Commons:Bots/Requests/iNaturalistReviewBot

From Wikimedia Commons, the free media repository
Jump to navigation Jump to search

INaturalistReviewBot (talk · contribs)

Operator: AntiCompositeNumber (talk · contributions · Statistics · Recent activity · block log · User rights log · uploads · Global account information)

Bot's tasks for which permission is being sought: Automatically license review files from iNaturalist. A detailed description is available at User:iNaturalistReviewBot/Docs, but in summary, the bot checks files in Category:iNaturalist review needed against the corresponding iNaturalist images using a SHA-1 hash, then license reviews them as appropriate using {{INaturalistreview}}.

Automatic or manually assisted: Automatic

Edit type (e.g. Continuous, daily, one time run): Continuous

Maximum edit rate (e.g. edits per minute): 1 epm

Bot flag requested: (Y/N): Preferred (for API reasons), but edits will not be marked as bot

Programming language(s): python

{{INaturalistreview}} is protected by Special:AbuseFilter/70. Because iNaturalistReviewBot does not yet have LR, I am unable to make a test run. Logs from a simulated run (without wikitext changes) is available at https://tools-static.wmflabs.org/inaturalistreviewer/2020-06-25.txt. I will also make some example edits from my main account, but they won't be fully representative of an actual run. I am unsure of what the correct process is to get LR rights for the bot.

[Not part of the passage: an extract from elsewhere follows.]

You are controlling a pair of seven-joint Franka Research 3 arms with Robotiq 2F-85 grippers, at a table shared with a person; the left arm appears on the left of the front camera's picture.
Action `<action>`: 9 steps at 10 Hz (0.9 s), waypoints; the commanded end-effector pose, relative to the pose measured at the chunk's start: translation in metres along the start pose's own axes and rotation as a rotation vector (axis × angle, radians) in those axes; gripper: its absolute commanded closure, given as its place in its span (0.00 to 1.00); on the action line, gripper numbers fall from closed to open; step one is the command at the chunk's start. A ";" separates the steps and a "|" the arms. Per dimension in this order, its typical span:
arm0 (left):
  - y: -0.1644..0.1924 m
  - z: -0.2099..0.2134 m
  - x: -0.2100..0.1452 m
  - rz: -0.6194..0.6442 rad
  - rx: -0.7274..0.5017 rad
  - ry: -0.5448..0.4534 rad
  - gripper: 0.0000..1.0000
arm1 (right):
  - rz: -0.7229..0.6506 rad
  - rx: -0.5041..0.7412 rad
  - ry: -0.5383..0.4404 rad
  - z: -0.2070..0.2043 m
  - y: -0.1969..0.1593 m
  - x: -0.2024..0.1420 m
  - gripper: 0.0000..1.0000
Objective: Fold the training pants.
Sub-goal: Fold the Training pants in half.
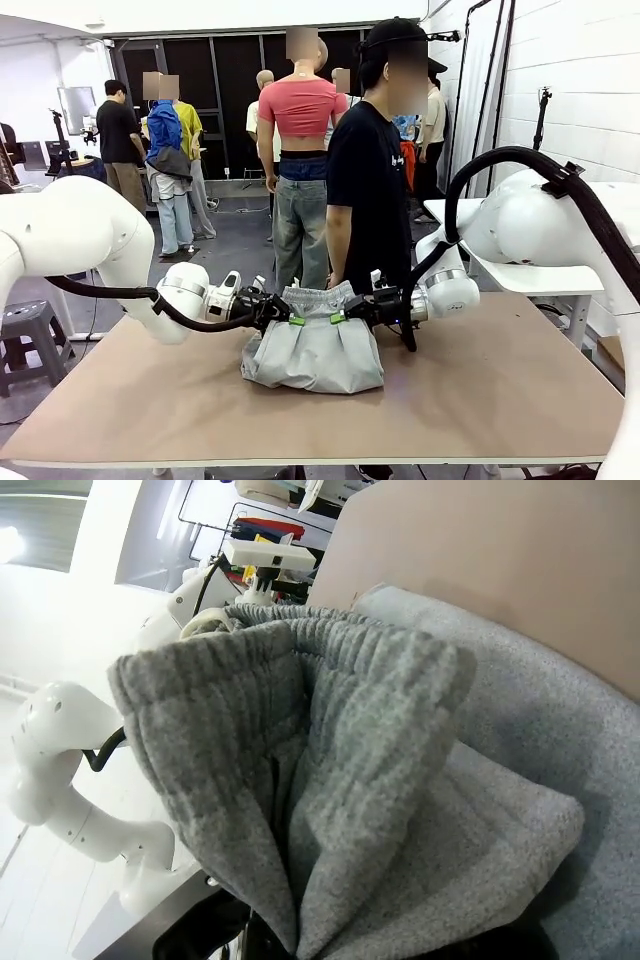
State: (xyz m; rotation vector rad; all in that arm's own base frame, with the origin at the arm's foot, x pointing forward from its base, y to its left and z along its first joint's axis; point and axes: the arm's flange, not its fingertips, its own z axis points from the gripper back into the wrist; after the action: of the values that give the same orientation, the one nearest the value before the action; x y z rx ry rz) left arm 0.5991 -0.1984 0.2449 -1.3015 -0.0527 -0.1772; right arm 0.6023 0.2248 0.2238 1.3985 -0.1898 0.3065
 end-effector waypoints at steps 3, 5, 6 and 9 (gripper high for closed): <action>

AntiCompositeNumber (talk) 16:56, 25 June 2020 (UTC)[reply]

AntiCompositeNumber (talk) 17:27, 25 June 2020 (UTC)[reply]

Discussion

  • @AntiCompositeNumber: I think it is a super good idea to have a bot checking the files. So thank you for your request! I have 2 comments:
    1. When file does not match would it be possible to mention the license in the edit summary? I think the flickrreview bot does the same (size not found but the license is cc-by-sa-4.0) so we have that stored in case uploader change the license before a human check and find out it is just a crop.
    2. If license can be changed on inaturalist then there is a chance that the license was valid when uploaded. If the file was uploaded months or years ago I do not think we should add a copyvio warning on users talk page. Perhaps we should let a human do a review in case it is possible to verify the license via web archive.
Both are only relevant if it is possible to change the license. --MGA73 (talk) 18:40, 25 June 2020 (UTC)[reply]
@MGA73: For the license in the edit summary, generally no. Most links to iNaturalist are through /observations/<id> links, which can represent multiple images at multiple licenses. I could special-case it for /photos/<id> links and single-photo observations if you think it would be useful, but I don't see the benefit. As for old files, what is your suggestion to do instead? Still tag it copyvio, just don't warn? Tag it something else? (yes, iNaturalist does allow license changes.) --AntiCompositeNumber (talk) 01:44, 26 June 2020 (UTC)[reply]
@AntiCompositeNumber: okay then lets just forget first part (adding license in edit summary if size is not found).
For old files I think perhaps a "no permission" because that will give uploader a chance to check the uploads. What I worry is that a good user upload free files but because license reviewers are busy it takes 8 months to review the files and now the license is changed. The good user suddenly get 50 copyvio warnings on their talk page and risk a block. --MGA73 (talk) 07:01, 26 June 2020 (UTC)[reply]
@MGA73: What do you think the cutoff age should be? --AntiCompositeNumber (talk) 18:06, 26 June 2020 (UTC)[reply]
@AntiCompositeNumber: A week, a month. You choose :-) --MGA73 (talk) 18:08, 26 June 2020 (UTC)[reply]
  • @AntiCompositeNumber: I've added the bot to the image-reviewer group for one week (the closing 'crat should make the rights permanent when they add the bot flag; you can ping any reviewer or admin if they forget). Please review the above suggestions before making any edits. Best, --Mdaniels5757 (talk) 19:43, 25 June 2020 (UTC)[reply]
  • I went with 180 days (6 months) as the age for old files. A 30-edit test run is complete, some highlights:
A few notes about future expansion:
  • @Josve05a: asked me off-wiki if the bot could also add {{INaturalist}} when it reviews files. The answer is yes, and I may add that to the bot later without a new request.
  • The bot currently only uses SHA1 sums to compare images. I tried to use SSIM scores as well for a fuzzier comparison, but the pyssim library caused issues. If I can find a better implementation for that or another reliable fuzzy image comparison method, I may implement it without a new request.
  • With fuzzy comparison, I may be able to identify images that are only downscaled from the original and upload the original size. I would open a new request for that.
  • I could also copy taxon information to Structured Data depicts statements. I would also open a new request for that.
AntiCompositeNumber (talk) 21:47, 27 June 2020 (UTC)[reply]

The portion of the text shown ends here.